▶ _Activity_: Print the listing below word for word, but drop any pictures it contains.

---------------

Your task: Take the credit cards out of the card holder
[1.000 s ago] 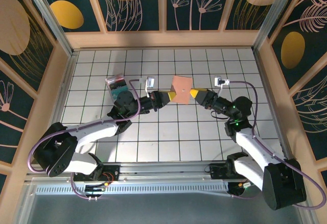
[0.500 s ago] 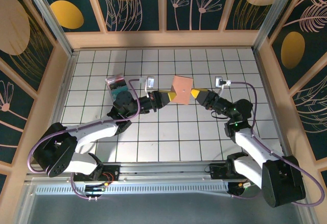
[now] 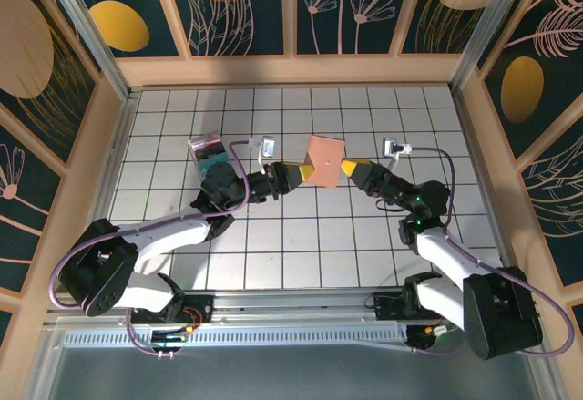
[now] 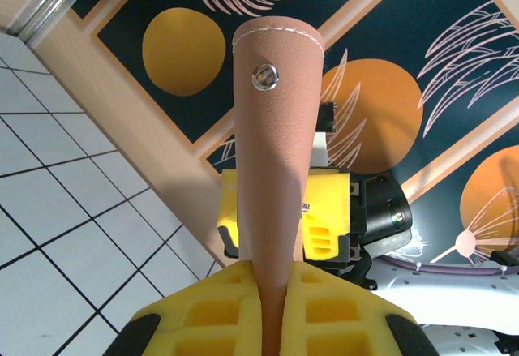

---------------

▶ _Output of the task_:
Your task: Take the credit cards out of the card holder
[1.000 s ago] 
[0.500 s ago] 
[now] 
[now] 

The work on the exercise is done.